Earth & Environment

In Earth Sciences, both Liverpool and Manchester have world-class laboratories addressing high pressure – high temperature rock deformation laboratories, specializing in brittle and plastic deformation, fluid flow, deformation/ metamorphism interactions and volcanology. The unique equipment, designed and built for purpose in both laboratories, covers deformation conditions from the surface to the mantle. 

The electron microscopy facilities in Liverpool and Manchester together are unique; electron backscattered diffraction (EBSD) techniques for rocks and metals were pioneered in Liverpool, and Manchester host state-of-the-art electron optics and microprobe facilities. Industry-leading software for basins and petroleum research is available at both sites and comprehensive in-house petrophysical analyses as well as field-based LiDAR, spectral gamma and XRF facilities are also available. The geomagnetism laboratories in Liverpool have a range of state-of-the-art magnetometers and susceptibility instruments including high- and low-temperature microwave SQUID magnetometers. 

Liverpool has extensive facilities for investigating Earth surface processes and environmental change. These include a dedicated optically-stimulated luminescence (OSL) dating laboratory and instruments for analysing chemical properties (XRF and AAS), particle size and shape, organic content and composition of soils and sediments. Liverpool is also well equipped with facilities for palaeoecological research, including bespoke preparation laboratories for pollen, dinoflagellate cysts, plant macrofossils and charcoal analysis. The newly refurbished hydraulics laboratory at Liverpool houses a wave flume, wave-current recirculation flume, shallow overland flow flume, and image and acoustic-based equipment for flow and sediment transport analysis in the field and laboratory. 

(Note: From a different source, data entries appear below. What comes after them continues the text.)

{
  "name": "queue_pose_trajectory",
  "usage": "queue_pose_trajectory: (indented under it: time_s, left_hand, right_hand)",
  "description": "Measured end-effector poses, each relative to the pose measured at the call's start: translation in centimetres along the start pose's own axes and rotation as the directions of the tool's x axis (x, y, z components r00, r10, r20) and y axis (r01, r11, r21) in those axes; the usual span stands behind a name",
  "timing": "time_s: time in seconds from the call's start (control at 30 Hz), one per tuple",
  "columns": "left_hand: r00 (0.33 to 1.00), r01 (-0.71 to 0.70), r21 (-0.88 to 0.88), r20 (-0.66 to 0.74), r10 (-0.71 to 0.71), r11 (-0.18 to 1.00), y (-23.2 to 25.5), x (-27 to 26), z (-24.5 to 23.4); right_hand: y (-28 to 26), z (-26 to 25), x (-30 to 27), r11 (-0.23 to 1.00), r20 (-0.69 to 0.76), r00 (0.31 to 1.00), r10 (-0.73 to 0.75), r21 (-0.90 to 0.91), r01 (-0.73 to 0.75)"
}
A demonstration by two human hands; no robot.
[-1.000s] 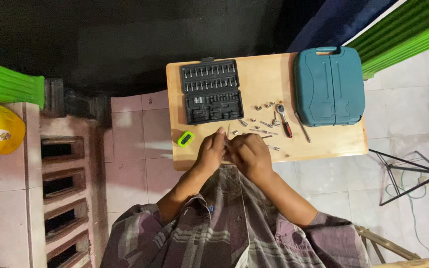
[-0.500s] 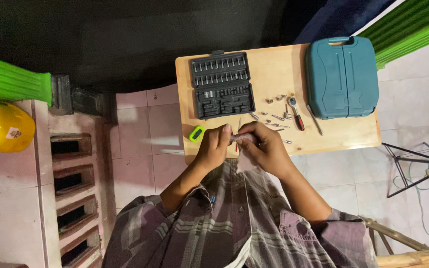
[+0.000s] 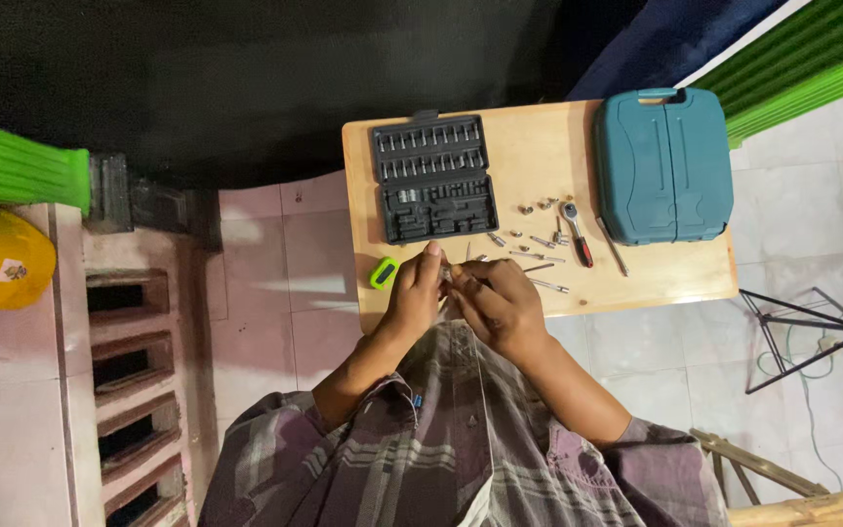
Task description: The person cleans various small metal bolts and nuts with a cloth, sorting them on a table and occasionally placing them back into or removing them from a toolkit case.
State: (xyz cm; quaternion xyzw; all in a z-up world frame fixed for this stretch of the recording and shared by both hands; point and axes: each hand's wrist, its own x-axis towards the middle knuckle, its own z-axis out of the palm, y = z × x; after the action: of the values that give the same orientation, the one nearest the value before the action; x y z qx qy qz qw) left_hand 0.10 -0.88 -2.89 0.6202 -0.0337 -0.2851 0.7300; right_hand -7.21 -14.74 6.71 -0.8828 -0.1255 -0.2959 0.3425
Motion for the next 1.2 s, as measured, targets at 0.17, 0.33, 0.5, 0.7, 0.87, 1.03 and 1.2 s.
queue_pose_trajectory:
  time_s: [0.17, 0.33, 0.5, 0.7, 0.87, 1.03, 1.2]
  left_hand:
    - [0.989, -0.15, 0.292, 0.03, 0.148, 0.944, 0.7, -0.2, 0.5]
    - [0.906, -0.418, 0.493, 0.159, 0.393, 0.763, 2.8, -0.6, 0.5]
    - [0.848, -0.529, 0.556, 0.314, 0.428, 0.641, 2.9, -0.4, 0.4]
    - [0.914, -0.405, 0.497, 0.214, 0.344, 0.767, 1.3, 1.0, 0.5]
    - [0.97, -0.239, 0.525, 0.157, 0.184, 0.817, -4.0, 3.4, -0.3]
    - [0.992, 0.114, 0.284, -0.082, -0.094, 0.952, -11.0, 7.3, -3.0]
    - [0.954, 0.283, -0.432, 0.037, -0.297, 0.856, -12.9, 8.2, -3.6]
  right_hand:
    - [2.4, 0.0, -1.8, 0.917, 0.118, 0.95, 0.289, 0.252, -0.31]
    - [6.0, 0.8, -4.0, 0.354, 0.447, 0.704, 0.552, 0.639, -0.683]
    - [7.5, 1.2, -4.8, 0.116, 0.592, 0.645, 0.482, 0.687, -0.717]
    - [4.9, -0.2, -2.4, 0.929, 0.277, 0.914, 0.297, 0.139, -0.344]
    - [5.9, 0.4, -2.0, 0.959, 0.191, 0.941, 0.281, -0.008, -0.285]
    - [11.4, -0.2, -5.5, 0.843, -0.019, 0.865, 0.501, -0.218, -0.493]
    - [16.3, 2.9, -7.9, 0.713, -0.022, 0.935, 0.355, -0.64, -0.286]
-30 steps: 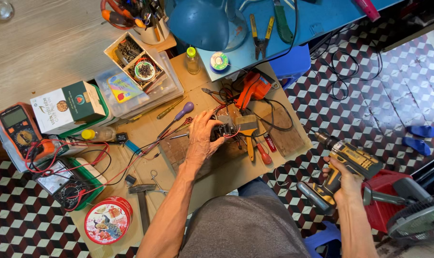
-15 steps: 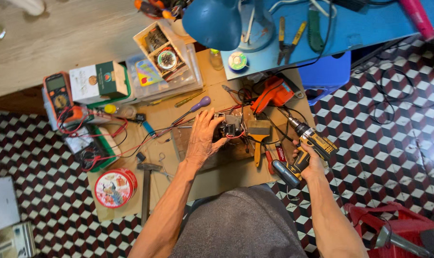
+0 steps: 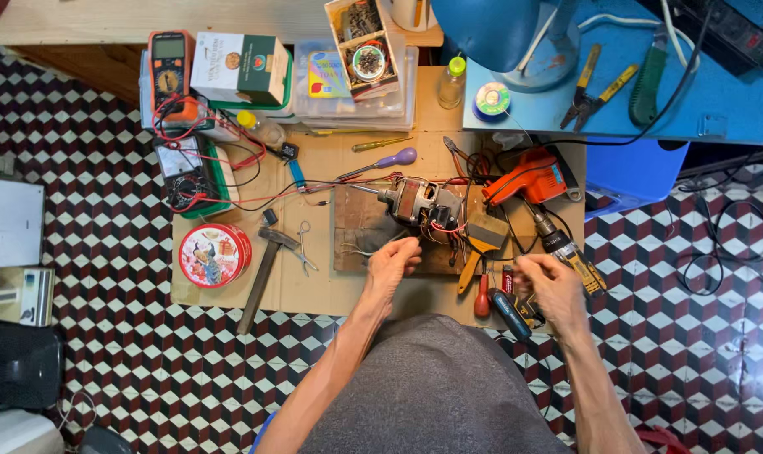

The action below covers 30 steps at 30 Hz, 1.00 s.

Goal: The person repairs an electrical motor by stripping wires, connecting them to the motor terminals, and using a power drill to tighten screws. They also use pliers to cut wires and a multimeter to test connections.

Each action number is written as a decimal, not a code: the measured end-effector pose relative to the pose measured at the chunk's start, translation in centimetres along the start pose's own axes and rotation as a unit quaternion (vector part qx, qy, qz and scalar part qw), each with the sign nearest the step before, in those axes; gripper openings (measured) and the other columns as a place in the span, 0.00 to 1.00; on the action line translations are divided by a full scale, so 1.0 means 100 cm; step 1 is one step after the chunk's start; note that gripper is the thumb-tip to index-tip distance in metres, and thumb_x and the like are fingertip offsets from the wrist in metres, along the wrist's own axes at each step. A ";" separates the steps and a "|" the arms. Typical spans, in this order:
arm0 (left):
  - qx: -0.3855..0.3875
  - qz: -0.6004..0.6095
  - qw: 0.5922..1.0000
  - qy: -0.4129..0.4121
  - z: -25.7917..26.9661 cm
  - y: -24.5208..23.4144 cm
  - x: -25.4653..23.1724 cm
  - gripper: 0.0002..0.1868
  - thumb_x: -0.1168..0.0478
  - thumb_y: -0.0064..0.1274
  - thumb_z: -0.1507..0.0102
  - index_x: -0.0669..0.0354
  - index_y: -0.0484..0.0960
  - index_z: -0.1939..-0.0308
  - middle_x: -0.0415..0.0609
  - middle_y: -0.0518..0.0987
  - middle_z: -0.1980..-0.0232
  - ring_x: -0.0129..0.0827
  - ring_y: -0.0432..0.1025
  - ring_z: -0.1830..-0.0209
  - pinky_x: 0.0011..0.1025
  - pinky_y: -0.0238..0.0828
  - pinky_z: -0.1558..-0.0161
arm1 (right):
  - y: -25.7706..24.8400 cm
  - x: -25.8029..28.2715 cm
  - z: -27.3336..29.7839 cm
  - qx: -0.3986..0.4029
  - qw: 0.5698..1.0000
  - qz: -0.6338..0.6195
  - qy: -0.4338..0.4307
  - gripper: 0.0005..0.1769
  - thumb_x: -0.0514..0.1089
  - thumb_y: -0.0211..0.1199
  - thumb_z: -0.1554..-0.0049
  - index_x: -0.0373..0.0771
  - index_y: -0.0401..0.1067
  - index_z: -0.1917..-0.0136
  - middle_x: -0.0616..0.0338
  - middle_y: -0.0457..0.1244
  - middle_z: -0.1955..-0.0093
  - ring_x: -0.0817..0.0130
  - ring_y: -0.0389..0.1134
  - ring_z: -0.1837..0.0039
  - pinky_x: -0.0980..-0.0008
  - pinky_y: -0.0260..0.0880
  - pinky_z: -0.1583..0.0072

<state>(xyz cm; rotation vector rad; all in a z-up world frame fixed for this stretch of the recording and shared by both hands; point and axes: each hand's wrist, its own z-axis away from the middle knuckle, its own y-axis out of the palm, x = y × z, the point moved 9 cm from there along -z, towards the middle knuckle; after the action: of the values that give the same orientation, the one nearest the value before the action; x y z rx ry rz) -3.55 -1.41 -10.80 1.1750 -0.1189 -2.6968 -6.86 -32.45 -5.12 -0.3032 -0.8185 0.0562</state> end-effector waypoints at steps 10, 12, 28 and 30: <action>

Environmental sciences draw on the world-class laboratories of the NERC-funded Williamson Research Centre for Molecular Environmental Science (WRC) at Manchester, essential for characterising complex systems involving mineral, biological and fluid phases and with facilities for geochemical and mineralogical analyses that are unrivalled in the UK. These are complemented by top of the range WRC geomicrobiology laboratories that provide infrastructure for culturing, microcosm and molecular ecology studies, linked to extensive genomic/post-genomic facilities in the Manchester Faculty of Life Sciences and Institute for Biotechnology. 

The newly established Soil and Ecosystem Laboratory at Manchester provides facilities for assessment of carbon and nutrient cycles under controlled conditions and in the field. The environmental radiochemistry laboratories in the Research Centre for Radwaste and Decommissioning and the Centre for Radiochemistry Research (unique in UK Universities) enable biogeochemical radionuclide investigations. Manchester is also the UK’s major environmental science user of synchrotron radiation to address environmental science problems, currently using 8 synchrotrons worldwide, and is intimately involved in the development of environmental science capability at the Diamond Light Source (a DTP partner).